I recently started reading Dan Brown’s latest novel. As always, he skilfully blends science, mystery and big words about consciousness into something that reads as if this might just be true. One of those words is noetic: the idea that consciousness is more than mere brain activity, and perhaps even a force in its own right. Claims like that make for gripping reading. However, they also make me more alert. So what is actually happening in fundamental, scientific research on consciousness, without secret societies or hidden manuscripts?
Two recent scientific papers offer a much more sober answer—and, in fact, a more interesting one.
The first study, by Newen and Montemayor, starts from a simple but often neglected question: what does consciousness actually do, from an evolutionary perspective? They argue that we should not think of consciousness as a single thing, but as a layered phenomenon.
They distinguish a basic form of consciousness, which they call basic arousal, that functions as an alarm system: pain, hunger, and fear. This form is evolutionarily old and can even exist without a cortex. On top of that comes a second layer: alertness, which enables attention, learning and flexible behaviour. Only in a third step does self-consciousness emerge. According to the authors, this is not a separate “magical” form. It is ordinary alertness directed at oneself, with metacognition acting as its content. Their point is sharp: consciousness is functional, evolved and biologically explicable. The authors achieve this without stripping it of all mystery. But also without turning it into mysticism.

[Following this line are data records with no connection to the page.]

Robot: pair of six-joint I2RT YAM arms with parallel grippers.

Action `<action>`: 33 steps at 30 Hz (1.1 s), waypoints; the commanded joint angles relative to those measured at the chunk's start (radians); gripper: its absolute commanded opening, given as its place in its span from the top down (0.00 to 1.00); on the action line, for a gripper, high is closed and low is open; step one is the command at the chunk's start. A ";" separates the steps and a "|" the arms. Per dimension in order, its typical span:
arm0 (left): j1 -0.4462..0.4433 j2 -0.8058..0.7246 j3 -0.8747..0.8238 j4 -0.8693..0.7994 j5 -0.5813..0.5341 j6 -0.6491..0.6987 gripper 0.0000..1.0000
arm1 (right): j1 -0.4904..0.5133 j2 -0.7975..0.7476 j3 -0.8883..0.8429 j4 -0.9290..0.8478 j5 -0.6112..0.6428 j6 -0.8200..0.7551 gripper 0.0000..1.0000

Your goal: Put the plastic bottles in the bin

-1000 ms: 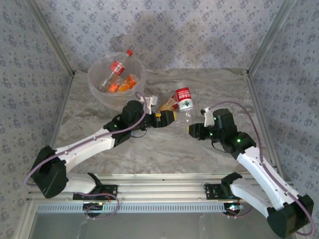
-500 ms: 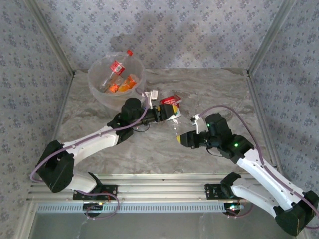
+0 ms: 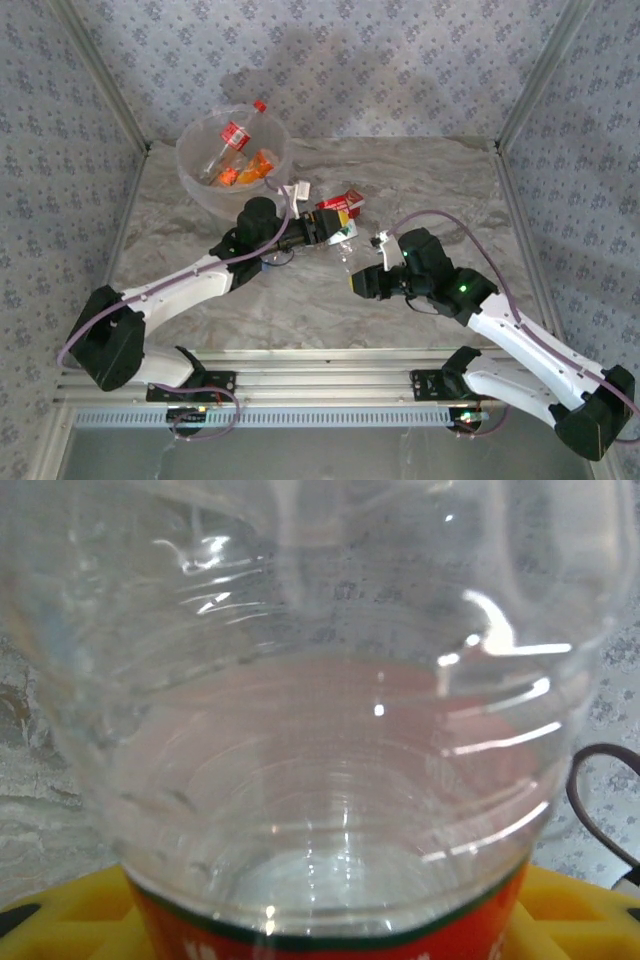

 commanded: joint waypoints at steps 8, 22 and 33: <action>0.066 -0.140 0.185 -0.305 0.047 0.223 0.48 | 0.018 -0.096 0.081 -0.019 0.046 -0.014 0.10; 0.248 -0.110 0.724 -0.932 -0.028 0.681 0.47 | 0.024 -0.161 0.275 0.022 0.086 -0.071 0.00; 0.338 0.012 1.077 -1.131 -0.334 1.024 0.48 | 0.027 -0.171 0.302 0.004 0.096 -0.074 0.00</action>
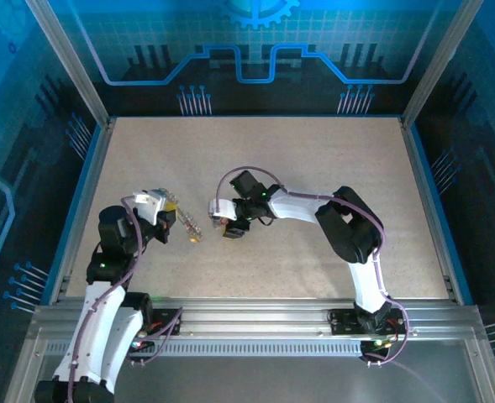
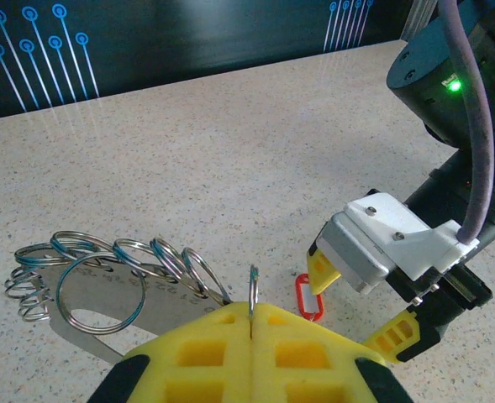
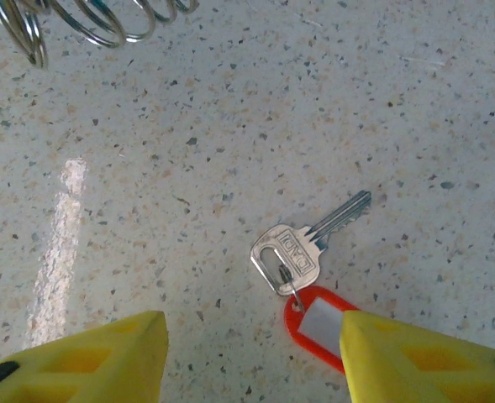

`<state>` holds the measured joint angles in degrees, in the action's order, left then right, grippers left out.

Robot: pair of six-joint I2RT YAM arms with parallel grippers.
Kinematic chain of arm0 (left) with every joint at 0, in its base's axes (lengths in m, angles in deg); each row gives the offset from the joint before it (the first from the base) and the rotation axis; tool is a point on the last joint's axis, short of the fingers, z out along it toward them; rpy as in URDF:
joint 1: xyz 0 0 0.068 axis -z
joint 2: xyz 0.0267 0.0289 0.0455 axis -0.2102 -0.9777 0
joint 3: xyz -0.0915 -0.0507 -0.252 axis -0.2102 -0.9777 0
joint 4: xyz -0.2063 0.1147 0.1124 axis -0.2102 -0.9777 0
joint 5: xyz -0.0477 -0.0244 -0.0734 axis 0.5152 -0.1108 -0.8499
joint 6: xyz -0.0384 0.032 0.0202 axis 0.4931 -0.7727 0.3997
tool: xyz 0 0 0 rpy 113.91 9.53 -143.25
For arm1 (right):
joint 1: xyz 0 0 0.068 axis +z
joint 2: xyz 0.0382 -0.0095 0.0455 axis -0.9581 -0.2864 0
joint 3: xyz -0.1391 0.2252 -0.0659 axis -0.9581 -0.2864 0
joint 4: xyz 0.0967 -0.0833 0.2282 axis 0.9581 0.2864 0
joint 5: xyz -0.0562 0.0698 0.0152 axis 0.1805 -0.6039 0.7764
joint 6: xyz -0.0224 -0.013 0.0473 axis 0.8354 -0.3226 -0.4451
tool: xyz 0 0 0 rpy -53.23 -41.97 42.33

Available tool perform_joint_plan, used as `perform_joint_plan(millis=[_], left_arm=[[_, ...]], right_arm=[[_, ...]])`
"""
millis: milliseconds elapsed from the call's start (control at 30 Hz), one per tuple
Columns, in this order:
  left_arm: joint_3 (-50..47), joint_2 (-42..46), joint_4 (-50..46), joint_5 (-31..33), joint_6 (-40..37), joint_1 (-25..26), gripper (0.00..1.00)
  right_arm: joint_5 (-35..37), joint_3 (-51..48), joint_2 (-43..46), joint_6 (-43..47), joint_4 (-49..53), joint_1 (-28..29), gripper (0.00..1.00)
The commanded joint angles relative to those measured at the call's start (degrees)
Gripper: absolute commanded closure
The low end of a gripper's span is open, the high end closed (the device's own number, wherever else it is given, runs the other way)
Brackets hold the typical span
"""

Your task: Put the keys on the keyring

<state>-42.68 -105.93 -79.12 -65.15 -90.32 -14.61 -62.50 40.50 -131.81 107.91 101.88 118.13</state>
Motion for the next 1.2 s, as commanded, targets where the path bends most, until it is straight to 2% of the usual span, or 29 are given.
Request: perform_joint_plan(millis=[0,100,367,500,633,833,967,1033,1100,1167], left_arm=[[0.3,1.0,1.4,-0.5,0.0,-0.6,1.00],[0.3,0.8,1.5,-0.3,0.1,-0.6,1.00],[0.5,0.1,1.4,-1.7,0.2,-0.9,1.00],[0.8,-0.6,1.4,-2.6,0.2,-1.0,1.00],[0.7,-0.6,1.7,-2.4,0.3,-1.1,1.00],[0.6,-0.5,1.8,-3.2,0.3,-1.1,1.00],[0.4,-0.3,2.2,-4.1,0.2,-1.1,1.00],[0.2,-0.3,2.4,-5.2,0.0,-1.2,1.00],[0.3,-0.3,2.4,-7.4,-1.0,-1.1,1.00],[0.7,-0.2,2.5,-9.9,-2.6,-1.1,1.00]], right_arm=[[1.5,2.9,-2.4,2.2,0.9,1.4,0.43],[1.5,4.4,-3.2,2.8,2.9,1.4,0.50],[3.8,5.3,-4.4,3.3,4.8,1.4,0.59],[4.5,5.4,-4.5,3.0,4.7,1.3,0.60],[4.8,6.2,-5.1,3.1,5.4,1.4,0.66],[2.9,5.4,-4.1,2.5,3.9,1.5,0.81],[2.2,4.9,-3.5,1.8,3.0,1.5,0.86],[1.7,4.1,-2.8,1.1,2.3,1.5,0.87],[1.0,3.0,-1.9,0.2,1.4,1.4,0.94],[0.7,2.1,-0.9,-1.3,1.1,1.4,0.96]])
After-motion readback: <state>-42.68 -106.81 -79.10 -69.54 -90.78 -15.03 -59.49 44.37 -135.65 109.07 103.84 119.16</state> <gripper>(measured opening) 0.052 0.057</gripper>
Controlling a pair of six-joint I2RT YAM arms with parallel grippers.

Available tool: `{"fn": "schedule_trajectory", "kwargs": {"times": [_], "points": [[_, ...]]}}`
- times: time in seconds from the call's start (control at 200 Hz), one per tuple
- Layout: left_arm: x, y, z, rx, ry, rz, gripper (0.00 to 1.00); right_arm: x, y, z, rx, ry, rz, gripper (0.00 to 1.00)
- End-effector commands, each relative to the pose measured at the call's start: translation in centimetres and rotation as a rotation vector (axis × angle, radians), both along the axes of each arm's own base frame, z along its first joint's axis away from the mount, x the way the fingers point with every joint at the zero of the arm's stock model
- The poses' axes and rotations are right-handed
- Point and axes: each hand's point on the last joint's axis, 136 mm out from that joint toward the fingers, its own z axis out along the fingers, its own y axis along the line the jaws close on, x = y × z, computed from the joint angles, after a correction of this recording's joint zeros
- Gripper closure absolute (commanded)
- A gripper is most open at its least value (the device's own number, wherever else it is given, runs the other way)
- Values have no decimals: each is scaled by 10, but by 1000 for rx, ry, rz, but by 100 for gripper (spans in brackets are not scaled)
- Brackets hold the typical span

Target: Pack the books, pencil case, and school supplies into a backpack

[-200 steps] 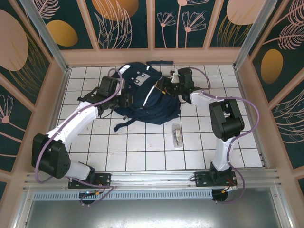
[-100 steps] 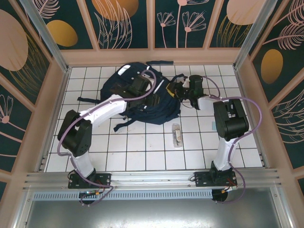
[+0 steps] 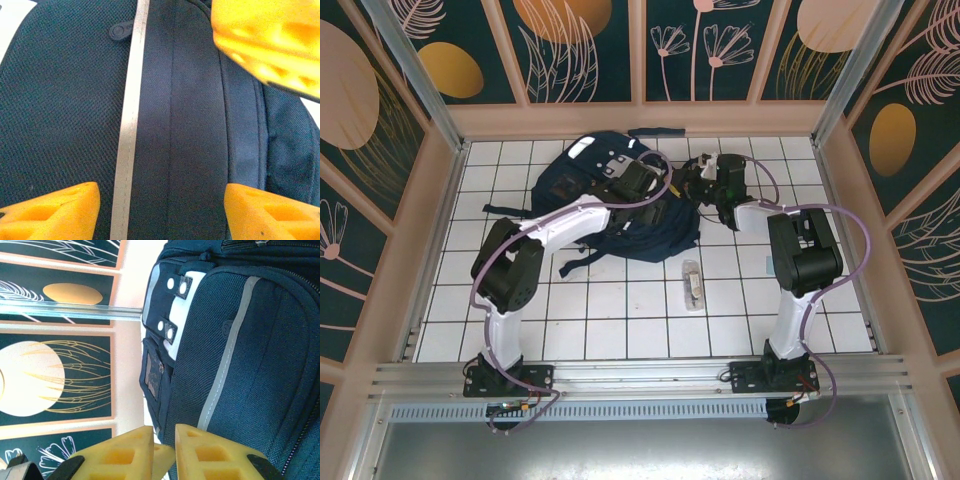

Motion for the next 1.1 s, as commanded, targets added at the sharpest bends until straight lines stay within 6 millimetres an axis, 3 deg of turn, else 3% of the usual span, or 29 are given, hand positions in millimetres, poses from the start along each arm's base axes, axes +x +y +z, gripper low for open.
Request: {"fn": "schedule_trajectory", "kwargs": {"times": [0.0,0.14,0.28,0.375,0.4,0.445,0.46,0.68,0.716,0.811,0.861,0.941,1.096], "points": [[1,1,-11,90,-2,-13,33,4,-5,5,-49,-38,0,74],[-9,-10,-26,74,49,-67,33,3,-25,6,-191,-80,-41,63],[-18,-19,-35,45,102,-121,33,4,-59,16,-327,-135,-124,54],[-31,-30,-35,-5,149,-188,33,4,-86,22,-408,-146,-189,39],[-34,-32,-35,-18,160,-202,33,4,-92,24,-423,-147,-203,30],[-37,-33,-36,-22,170,-210,33,3,-102,26,-456,-146,-233,4],[-36,-32,-36,-17,169,-205,33,3,-106,28,-464,-148,-242,1],[-17,-4,-57,140,116,-95,38,-15,-121,42,-458,-201,-252,1],[-12,1,-59,175,101,-69,45,-18,-120,43,-458,-209,-242,1],[-3,10,-58,234,80,-25,80,-28,-116,41,-462,-221,-204,1],[1,9,-54,236,80,-17,91,-37,-114,35,-479,-223,-184,1],[0,2,-42,199,83,-30,100,-53,-112,20,-527,-204,-159,1],[-12,-14,2,57,90,-86,100,-98,-104,-21,-646,-108,-89,2]]}}
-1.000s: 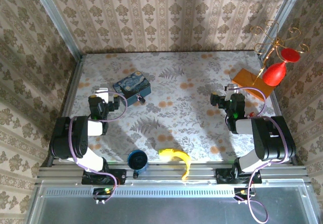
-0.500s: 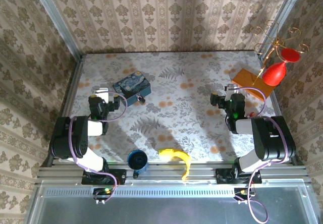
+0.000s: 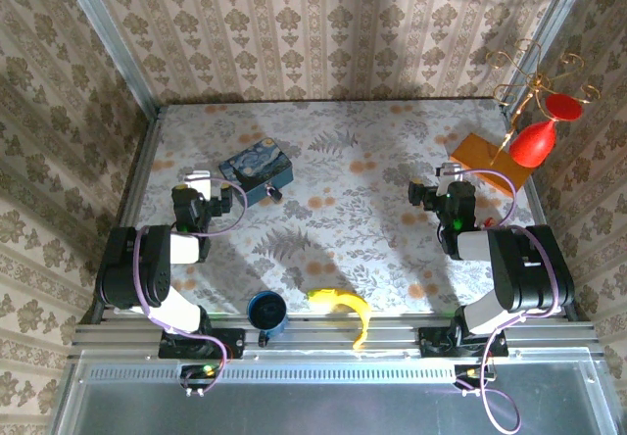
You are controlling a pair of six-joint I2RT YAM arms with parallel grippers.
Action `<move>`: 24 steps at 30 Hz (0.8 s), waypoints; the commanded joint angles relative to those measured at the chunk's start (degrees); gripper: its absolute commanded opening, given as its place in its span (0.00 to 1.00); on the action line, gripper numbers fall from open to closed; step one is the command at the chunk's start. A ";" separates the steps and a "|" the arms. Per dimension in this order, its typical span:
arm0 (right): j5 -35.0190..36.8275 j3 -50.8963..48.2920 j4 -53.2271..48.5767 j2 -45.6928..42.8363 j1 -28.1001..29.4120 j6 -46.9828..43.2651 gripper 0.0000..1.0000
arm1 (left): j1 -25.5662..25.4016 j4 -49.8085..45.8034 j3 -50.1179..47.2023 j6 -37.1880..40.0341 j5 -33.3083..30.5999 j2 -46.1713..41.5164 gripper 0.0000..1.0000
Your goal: Unlock the padlock with the key
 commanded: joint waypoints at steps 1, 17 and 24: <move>1.08 0.51 -0.30 0.00 0.17 -0.90 1.00 | 0.00 0.27 0.45 0.89 0.69 -0.41 1.00; 3.75 5.64 -15.49 -7.33 0.32 -0.01 1.00 | 1.82 -2.08 0.79 -1.29 2.25 -2.40 1.00; 8.74 9.81 -35.55 -17.92 0.89 5.60 1.00 | 1.76 -12.71 1.66 -2.19 -1.27 -13.84 1.00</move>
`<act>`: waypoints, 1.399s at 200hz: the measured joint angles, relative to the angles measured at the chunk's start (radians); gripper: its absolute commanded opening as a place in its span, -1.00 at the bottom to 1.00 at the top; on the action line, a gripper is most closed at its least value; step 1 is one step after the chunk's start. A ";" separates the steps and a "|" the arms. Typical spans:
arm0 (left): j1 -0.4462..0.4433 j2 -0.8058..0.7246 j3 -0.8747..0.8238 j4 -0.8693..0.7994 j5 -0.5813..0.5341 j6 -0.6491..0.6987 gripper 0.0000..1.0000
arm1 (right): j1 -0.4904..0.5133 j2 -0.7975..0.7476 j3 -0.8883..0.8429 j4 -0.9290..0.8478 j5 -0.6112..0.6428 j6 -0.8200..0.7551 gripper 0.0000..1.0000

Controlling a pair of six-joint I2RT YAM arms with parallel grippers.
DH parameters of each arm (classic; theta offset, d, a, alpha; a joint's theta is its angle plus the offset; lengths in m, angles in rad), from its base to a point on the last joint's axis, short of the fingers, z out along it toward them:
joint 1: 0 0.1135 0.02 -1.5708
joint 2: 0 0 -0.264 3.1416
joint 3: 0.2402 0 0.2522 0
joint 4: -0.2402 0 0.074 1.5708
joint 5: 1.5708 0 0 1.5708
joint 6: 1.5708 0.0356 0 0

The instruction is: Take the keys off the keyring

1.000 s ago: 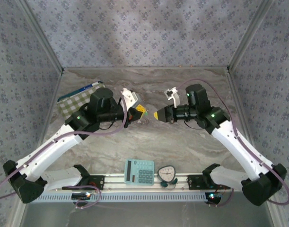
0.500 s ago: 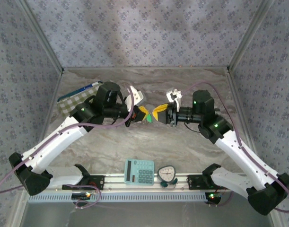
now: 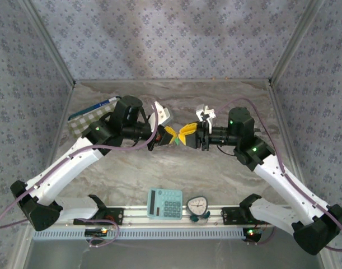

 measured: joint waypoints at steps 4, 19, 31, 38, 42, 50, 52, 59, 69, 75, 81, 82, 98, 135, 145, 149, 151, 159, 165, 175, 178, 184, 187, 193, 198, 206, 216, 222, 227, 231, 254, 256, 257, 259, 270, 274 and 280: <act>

The second paper, an opinion piece on consciousness in birds, fits this picture surprisingly well. Maldarelli and Güntürkün show that birds display behaviours that strongly resemble conscious perception and even forms of self-awareness. This happens not despite, but precisely without a mammalian cortex. In experiments, activity in specific avian brain regions correlates with what a bird reports seeing. It does not correlate with what is objectively presented. That is exactly what we treat as a possible marker of consciousness in humans. Classic tests of self-awareness, such as the mirror test, also turn out to be too crude. Birds sometimes fail them, yet in ecologically realistic situations, they clearly demonstrate that they can distinguish themselves from others. The conclusion is not a spectacular revelation, but a quiet shift. Consciousness appears to be graded, context-dependent, and not tied to a single neural architecture.
Together, these two studies do something Dan Brown deliberately does not. They do not make consciousness mysterious by detaching it from biology. Instead, they make it more interesting by taking it seriously as an evolved function. No noetic forces, no hidden layers of reality. Instead, a complex, layered phenomenon that does more than we often assume. Perhaps less spectacular—but scientifically far more solid.